● Activity
What the task requires is an exact printout of the listing below, pictures excluded.
== Input data ==
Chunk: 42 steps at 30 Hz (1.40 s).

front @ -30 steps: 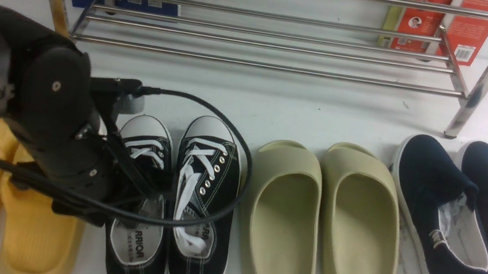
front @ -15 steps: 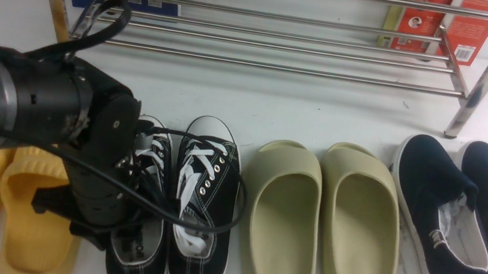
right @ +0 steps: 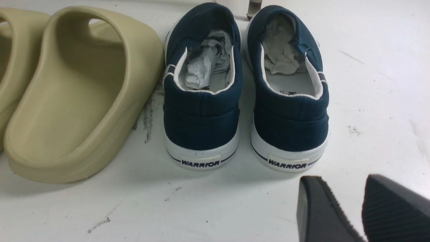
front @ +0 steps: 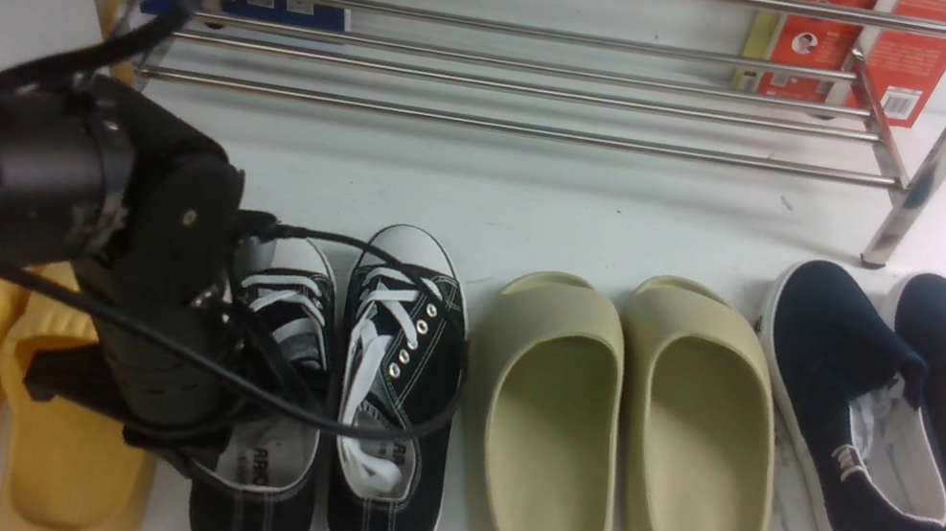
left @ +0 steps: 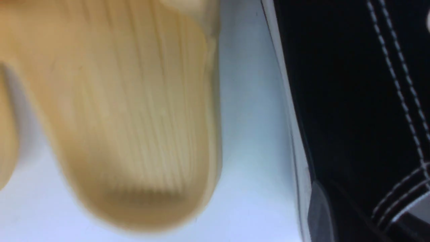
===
● Output for this task
Chunk: 42 steps at 30 Hz (1.40 s).

front @ -30 steps: 
front @ -15 steps: 
right @ +0 steps: 
front @ +0 steps: 
left @ +0 steps: 

Now the exercise is complete.